### Exercise brief
Output the lines of the records exactly, from the first through the one containing "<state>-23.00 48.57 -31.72". Omit all pictures.

### Records provided

/---

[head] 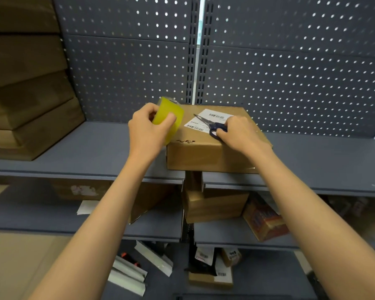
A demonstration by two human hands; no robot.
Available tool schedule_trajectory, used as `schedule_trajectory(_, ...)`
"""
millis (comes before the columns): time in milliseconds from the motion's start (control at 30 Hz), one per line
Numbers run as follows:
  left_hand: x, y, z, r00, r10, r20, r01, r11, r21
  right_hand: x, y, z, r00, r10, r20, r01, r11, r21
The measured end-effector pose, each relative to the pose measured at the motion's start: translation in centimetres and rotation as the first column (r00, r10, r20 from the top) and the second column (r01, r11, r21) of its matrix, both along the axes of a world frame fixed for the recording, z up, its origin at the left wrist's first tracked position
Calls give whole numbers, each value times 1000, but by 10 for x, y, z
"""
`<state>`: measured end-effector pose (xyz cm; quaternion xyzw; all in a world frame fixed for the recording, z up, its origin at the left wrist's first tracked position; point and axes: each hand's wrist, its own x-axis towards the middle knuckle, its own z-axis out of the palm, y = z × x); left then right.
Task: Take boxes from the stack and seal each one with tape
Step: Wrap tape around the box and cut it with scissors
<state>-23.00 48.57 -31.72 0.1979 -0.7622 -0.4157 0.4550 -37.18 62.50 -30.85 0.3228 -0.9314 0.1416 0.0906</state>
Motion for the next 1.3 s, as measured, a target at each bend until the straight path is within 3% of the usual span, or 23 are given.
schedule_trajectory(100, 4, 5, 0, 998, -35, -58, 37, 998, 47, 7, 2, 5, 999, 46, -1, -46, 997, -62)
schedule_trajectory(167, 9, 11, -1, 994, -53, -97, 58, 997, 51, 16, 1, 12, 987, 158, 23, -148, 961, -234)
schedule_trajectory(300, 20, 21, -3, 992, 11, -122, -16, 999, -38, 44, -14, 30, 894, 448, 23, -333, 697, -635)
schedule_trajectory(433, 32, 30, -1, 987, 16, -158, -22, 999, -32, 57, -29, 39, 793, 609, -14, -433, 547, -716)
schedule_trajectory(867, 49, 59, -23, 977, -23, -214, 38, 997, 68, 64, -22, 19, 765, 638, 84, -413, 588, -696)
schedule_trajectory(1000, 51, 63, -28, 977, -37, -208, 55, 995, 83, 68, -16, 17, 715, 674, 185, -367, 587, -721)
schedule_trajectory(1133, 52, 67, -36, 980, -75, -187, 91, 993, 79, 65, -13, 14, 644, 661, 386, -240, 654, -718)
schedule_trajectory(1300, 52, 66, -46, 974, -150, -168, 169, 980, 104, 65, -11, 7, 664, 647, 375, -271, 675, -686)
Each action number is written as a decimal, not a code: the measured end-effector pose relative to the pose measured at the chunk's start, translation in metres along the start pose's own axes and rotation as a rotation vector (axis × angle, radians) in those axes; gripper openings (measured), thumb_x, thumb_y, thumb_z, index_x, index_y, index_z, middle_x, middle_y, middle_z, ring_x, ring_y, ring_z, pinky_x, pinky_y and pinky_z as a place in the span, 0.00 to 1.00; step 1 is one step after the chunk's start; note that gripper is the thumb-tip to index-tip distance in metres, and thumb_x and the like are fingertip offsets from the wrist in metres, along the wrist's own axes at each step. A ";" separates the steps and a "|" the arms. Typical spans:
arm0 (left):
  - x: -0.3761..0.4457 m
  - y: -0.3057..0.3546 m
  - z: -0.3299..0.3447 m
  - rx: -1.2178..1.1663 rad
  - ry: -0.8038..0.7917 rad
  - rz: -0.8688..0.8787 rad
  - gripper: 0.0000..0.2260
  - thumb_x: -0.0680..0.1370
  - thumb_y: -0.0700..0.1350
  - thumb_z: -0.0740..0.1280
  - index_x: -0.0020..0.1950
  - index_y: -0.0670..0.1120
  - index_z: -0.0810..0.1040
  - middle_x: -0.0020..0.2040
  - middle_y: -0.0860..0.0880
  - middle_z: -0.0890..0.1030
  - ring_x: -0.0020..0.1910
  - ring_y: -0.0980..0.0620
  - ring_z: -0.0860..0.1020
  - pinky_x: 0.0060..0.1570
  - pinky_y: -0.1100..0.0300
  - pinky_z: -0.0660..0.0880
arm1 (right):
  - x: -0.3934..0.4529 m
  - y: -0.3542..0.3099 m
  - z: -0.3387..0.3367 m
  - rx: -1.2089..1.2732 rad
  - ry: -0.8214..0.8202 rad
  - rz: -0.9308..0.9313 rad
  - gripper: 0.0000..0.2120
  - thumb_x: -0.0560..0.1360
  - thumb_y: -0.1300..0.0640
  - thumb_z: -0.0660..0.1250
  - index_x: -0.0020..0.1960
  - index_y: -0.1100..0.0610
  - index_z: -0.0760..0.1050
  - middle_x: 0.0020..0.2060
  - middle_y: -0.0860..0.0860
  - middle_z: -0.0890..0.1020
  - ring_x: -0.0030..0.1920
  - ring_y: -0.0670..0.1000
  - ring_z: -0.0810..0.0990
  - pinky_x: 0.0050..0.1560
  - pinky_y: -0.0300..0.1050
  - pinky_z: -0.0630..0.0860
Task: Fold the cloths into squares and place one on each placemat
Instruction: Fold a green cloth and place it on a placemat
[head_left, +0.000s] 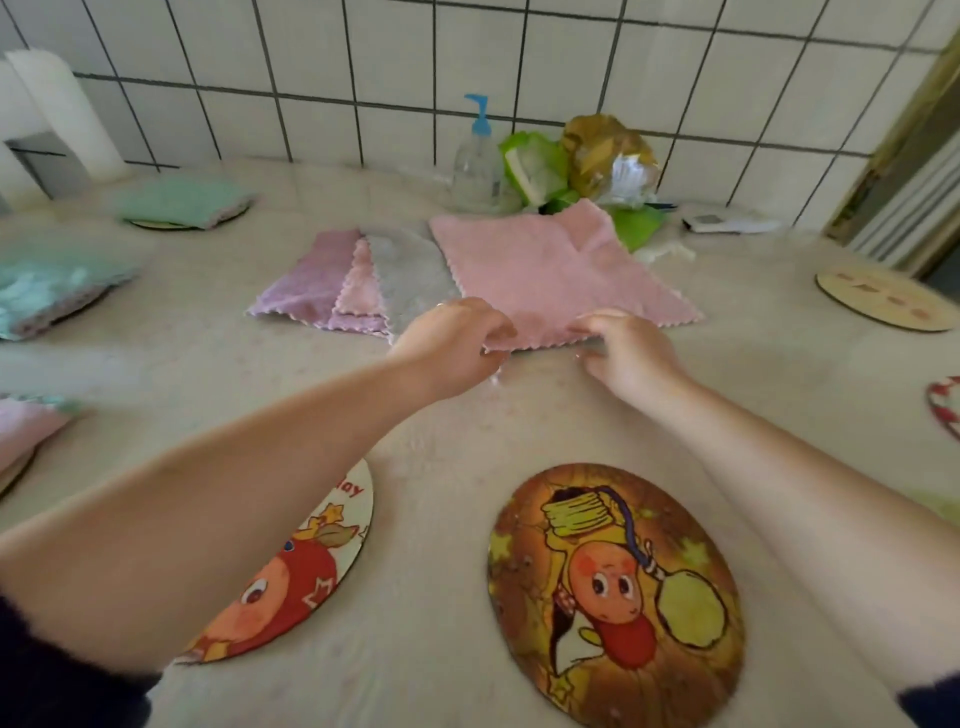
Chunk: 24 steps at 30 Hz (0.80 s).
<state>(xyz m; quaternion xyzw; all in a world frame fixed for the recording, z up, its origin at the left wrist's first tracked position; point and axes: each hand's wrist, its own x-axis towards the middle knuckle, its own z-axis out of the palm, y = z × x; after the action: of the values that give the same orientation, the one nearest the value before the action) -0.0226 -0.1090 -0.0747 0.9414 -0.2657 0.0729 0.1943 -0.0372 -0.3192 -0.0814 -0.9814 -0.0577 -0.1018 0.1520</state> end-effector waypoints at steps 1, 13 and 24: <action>0.006 0.002 0.004 0.017 -0.015 0.007 0.14 0.73 0.45 0.65 0.59 0.50 0.78 0.58 0.48 0.78 0.59 0.47 0.74 0.56 0.54 0.72 | 0.004 0.004 0.002 -0.015 -0.002 -0.010 0.19 0.71 0.61 0.66 0.62 0.56 0.76 0.62 0.54 0.77 0.64 0.55 0.73 0.62 0.46 0.70; 0.037 0.016 0.016 0.107 0.072 -0.036 0.10 0.76 0.46 0.61 0.53 0.49 0.80 0.51 0.47 0.78 0.52 0.45 0.74 0.46 0.50 0.75 | 0.031 0.010 0.011 -0.117 0.121 -0.073 0.09 0.74 0.55 0.63 0.50 0.56 0.79 0.48 0.57 0.80 0.52 0.61 0.77 0.45 0.49 0.72; 0.055 0.008 -0.042 -0.140 0.322 -0.031 0.09 0.79 0.43 0.60 0.51 0.43 0.80 0.42 0.48 0.80 0.38 0.46 0.76 0.36 0.57 0.71 | 0.052 0.005 -0.021 -0.136 0.225 -0.016 0.15 0.77 0.54 0.61 0.62 0.56 0.72 0.55 0.53 0.77 0.56 0.55 0.75 0.50 0.48 0.72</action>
<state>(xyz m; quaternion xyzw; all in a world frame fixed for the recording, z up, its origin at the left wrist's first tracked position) 0.0186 -0.1242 -0.0201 0.9057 -0.2211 0.2008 0.3007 0.0100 -0.3257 -0.0521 -0.9714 -0.0411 -0.2159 0.0899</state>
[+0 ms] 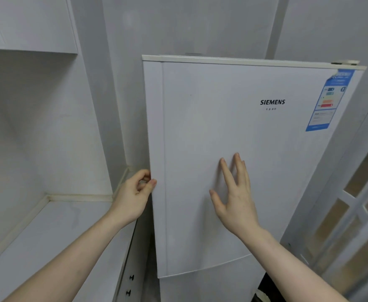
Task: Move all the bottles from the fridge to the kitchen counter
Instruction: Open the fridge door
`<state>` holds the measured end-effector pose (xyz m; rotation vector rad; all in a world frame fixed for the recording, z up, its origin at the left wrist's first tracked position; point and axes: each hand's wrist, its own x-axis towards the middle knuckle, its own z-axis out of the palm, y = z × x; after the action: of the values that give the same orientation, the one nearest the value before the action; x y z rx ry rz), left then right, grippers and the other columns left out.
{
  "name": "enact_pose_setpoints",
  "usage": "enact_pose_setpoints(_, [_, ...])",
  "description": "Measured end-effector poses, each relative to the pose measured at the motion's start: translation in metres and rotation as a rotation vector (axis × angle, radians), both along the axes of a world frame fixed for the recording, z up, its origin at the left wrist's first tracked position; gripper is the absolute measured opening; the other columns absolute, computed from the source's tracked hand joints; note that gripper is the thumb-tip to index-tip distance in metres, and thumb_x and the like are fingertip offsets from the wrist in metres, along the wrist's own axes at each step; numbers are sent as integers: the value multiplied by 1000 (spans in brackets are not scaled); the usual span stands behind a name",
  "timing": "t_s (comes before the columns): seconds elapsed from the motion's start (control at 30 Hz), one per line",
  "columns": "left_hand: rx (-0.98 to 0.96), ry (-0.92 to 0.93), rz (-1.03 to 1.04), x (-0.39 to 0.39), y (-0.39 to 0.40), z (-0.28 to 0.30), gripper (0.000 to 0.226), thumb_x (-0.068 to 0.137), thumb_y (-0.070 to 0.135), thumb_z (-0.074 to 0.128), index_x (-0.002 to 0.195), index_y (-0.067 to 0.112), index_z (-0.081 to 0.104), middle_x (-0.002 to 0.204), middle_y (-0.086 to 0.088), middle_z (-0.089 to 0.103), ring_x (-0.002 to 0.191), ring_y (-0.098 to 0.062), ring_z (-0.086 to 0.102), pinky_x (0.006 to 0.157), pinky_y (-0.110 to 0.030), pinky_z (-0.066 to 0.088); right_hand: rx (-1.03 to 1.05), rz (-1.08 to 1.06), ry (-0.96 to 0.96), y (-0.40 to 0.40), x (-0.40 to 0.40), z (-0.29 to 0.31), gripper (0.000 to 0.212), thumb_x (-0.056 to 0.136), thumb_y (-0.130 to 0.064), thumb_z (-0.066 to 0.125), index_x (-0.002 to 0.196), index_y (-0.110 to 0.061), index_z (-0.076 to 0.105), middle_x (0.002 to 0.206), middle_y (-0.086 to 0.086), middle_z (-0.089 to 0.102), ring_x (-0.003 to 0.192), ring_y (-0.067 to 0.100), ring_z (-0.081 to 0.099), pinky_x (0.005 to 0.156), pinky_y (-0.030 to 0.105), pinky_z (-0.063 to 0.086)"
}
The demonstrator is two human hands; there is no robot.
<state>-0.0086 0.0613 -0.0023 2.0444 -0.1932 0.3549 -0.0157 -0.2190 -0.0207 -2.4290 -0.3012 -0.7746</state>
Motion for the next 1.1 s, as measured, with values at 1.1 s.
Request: enact_pose_setpoints(1.1, [79,-162,-177,-290,-179,-17,23,96,18,68,111,35,70,132,15,52,130,1,48,90,-2,40,302,308,-46,-99,-298,67,86,92,-38,73,161,-38,22,169,-23,9,152,-11,11,118,19,22])
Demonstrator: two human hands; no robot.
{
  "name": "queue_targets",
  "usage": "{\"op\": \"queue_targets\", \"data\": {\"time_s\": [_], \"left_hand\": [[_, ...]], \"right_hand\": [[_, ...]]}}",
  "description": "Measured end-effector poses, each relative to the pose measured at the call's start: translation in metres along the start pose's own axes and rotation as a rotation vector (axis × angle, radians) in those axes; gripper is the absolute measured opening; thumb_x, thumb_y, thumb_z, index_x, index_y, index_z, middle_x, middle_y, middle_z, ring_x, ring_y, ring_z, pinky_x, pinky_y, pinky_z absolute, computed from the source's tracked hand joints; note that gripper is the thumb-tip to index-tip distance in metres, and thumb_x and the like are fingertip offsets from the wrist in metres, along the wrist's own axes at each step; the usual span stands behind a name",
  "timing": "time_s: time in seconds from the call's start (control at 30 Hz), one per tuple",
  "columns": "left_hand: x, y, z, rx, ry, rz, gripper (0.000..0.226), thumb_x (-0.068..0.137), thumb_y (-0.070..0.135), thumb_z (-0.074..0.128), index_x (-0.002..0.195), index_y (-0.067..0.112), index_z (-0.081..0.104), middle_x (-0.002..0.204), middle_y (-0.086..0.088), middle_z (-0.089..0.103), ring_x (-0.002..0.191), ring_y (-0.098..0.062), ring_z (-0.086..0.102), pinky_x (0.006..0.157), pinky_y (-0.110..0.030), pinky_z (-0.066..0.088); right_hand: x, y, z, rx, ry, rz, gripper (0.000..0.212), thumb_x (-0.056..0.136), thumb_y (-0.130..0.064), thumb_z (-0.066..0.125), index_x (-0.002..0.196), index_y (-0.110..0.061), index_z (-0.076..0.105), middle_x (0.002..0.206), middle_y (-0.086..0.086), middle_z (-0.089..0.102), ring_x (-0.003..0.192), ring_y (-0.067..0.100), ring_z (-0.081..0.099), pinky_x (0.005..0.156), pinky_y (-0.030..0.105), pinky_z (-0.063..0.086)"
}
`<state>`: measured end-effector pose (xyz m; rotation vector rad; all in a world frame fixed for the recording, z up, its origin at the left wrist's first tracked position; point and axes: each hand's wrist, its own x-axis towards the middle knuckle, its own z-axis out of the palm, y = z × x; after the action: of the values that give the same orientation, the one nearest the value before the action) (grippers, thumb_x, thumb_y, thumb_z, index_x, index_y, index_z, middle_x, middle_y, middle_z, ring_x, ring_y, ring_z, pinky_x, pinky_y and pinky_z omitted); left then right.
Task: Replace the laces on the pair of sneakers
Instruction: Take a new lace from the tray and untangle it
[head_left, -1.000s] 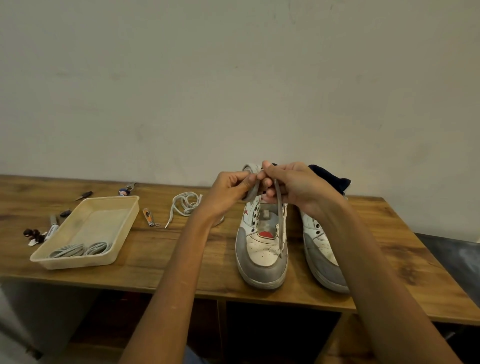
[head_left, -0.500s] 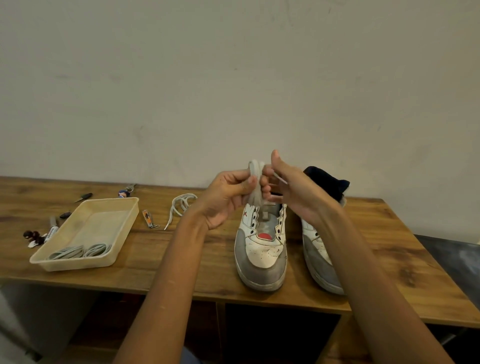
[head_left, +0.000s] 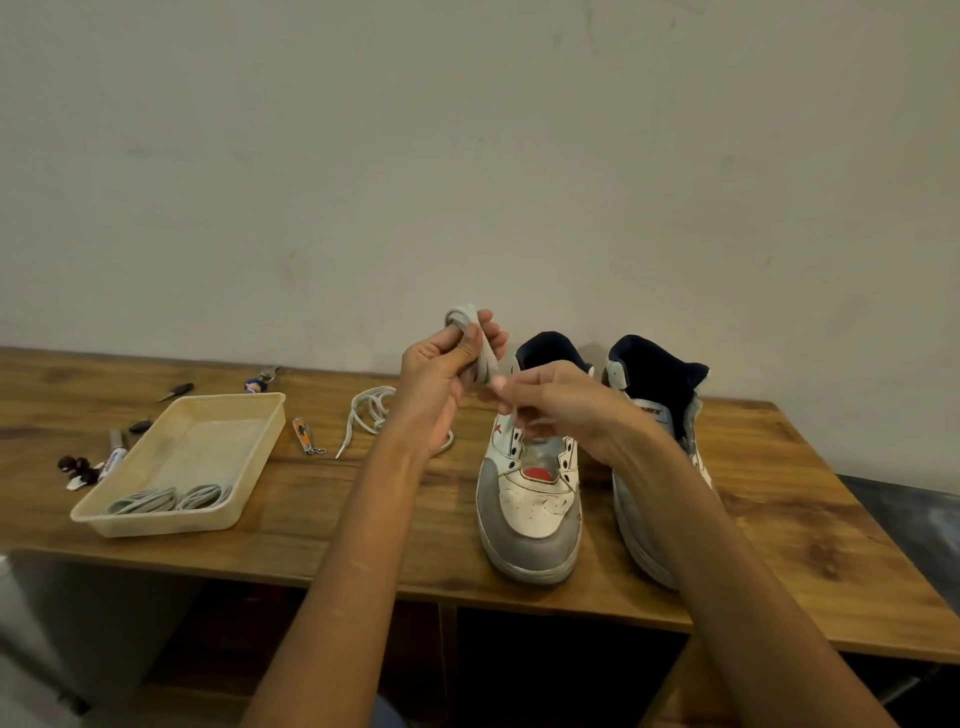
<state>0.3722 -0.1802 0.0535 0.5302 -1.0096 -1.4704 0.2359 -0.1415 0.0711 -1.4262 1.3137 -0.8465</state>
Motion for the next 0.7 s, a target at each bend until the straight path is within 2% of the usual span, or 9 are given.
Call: {"op": "queue_targets", "data": {"time_s": [0.03,0.1,0.27,0.37,0.47,0.53,0.6,0.7], "left_hand": [[0.001,-0.002,-0.001,0.028,0.03,0.01,0.017,0.091,0.004,0.05,0.101,0.0,0.063,0.081,-0.001,0.071,0.081,-0.012,0.069,0.074,-0.021,0.056],[0.001,-0.006,-0.002,0.069,0.061,0.006,0.016,0.091,0.003,0.051,0.101,0.001,0.063,0.082,-0.002,0.07,0.082,-0.012,0.069,0.077,-0.021,0.056],[0.001,-0.015,0.004,0.002,0.121,-0.015,0.015,0.092,0.005,0.051,0.101,0.003,0.064,0.083,-0.001,0.071,0.084,-0.012,0.068,0.073,-0.02,0.055],[-0.002,-0.02,0.008,-0.03,0.15,-0.049,0.015,0.093,0.008,0.051,0.098,0.004,0.065,0.088,-0.005,0.072,0.089,-0.017,0.068,0.078,-0.022,0.056],[-0.005,-0.021,0.011,-0.051,0.15,-0.062,0.017,0.095,0.006,0.047,0.096,0.002,0.063,0.078,-0.002,0.073,0.075,-0.011,0.07,0.066,-0.017,0.055],[-0.006,-0.02,0.013,-0.078,0.165,-0.077,0.019,0.096,0.004,0.045,0.101,-0.001,0.062,0.084,-0.003,0.071,0.072,-0.009,0.068,0.064,-0.017,0.054],[-0.006,-0.019,0.013,-0.087,0.198,-0.091,0.021,0.097,0.005,0.043,0.1,0.0,0.062,0.095,-0.005,0.068,0.079,-0.011,0.066,0.066,-0.019,0.055],[-0.007,-0.014,0.008,-0.088,0.233,-0.138,0.026,0.1,0.011,0.037,0.099,0.004,0.063,0.099,-0.006,0.067,0.088,-0.014,0.065,0.073,-0.023,0.056]], "right_hand": [[-0.001,-0.001,0.0,-0.058,0.042,-0.014,0.021,0.09,-0.027,0.062,0.074,-0.013,0.068,0.056,-0.008,0.06,0.053,0.004,0.049,0.058,0.021,0.039],[0.001,0.0,0.001,-0.146,0.158,-0.097,0.017,0.088,-0.022,0.065,0.078,-0.01,0.071,0.061,-0.005,0.061,0.057,0.005,0.049,0.058,0.019,0.041],[0.015,0.011,0.013,-0.185,0.474,-0.398,0.015,0.083,-0.021,0.07,0.073,-0.009,0.069,0.065,0.008,0.065,0.059,0.021,0.058,0.061,0.037,0.05],[0.022,0.02,0.02,-0.086,0.529,-0.474,0.008,0.083,-0.013,0.07,0.077,-0.011,0.064,0.068,0.006,0.064,0.062,0.024,0.062,0.061,0.04,0.055],[0.025,0.026,0.025,-0.087,0.608,-0.558,0.004,0.082,-0.008,0.07,0.086,-0.008,0.068,0.074,0.003,0.066,0.066,0.015,0.062,0.064,0.026,0.054],[0.025,0.028,0.029,-0.2,0.699,-0.639,0.01,0.083,-0.007,0.069,0.093,-0.007,0.071,0.085,0.003,0.069,0.074,0.01,0.063,0.069,0.018,0.052],[0.025,0.028,0.034,-0.356,0.724,-0.706,0.015,0.085,-0.008,0.067,0.099,-0.005,0.072,0.089,0.004,0.071,0.076,0.009,0.064,0.072,0.015,0.051],[0.026,0.025,0.046,-0.463,0.698,-0.687,0.017,0.087,-0.013,0.066,0.101,-0.005,0.071,0.084,0.007,0.072,0.073,0.015,0.066,0.068,0.023,0.055]]}}
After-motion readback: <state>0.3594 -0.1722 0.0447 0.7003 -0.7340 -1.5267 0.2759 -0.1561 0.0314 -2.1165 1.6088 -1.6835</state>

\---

### Exercise response
[head] 
A demonstration by two human hands; no robot.
Available tool schedule_trajectory, used as `schedule_trajectory(_, ...)`
"""
millis (comes before the columns): time in milliseconds from the motion's start (control at 30 Hz), one per line
Numbers run as follows:
  left_hand: x, y, z, r00, r10, r20, r01, r11, r21
  right_hand: x, y, z, r00, r10, r20, r01, r11, r21
The measured end-effector pose, each relative to the pose measured at the motion's start: translation in centimetres and rotation as the first column (r00, r10, r20 from the top) and the second column (r01, r11, r21) of its matrix, both along the axes of a world frame fixed for the recording, z up, its origin at the left wrist's first tracked position
Calls give whole numbers, each value times 1000, but by 10 for x, y, z
"""
`<state>`: measured end-effector pose (xyz cm; quaternion xyzw; all in a world frame fixed for the recording, z up, its origin at the left wrist's first tracked position; point and axes: each hand's wrist, its own x-axis towards the middle knuckle, its own z-axis out of the palm, y = z × x); left then right.
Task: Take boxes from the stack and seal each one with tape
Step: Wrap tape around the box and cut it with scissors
<state>-23.00 48.57 -31.72 0.1979 -0.7622 -0.4157 0.4550 -37.18 62.50 -30.85 0.3228 -0.9314 0.1416 0.0906</state>

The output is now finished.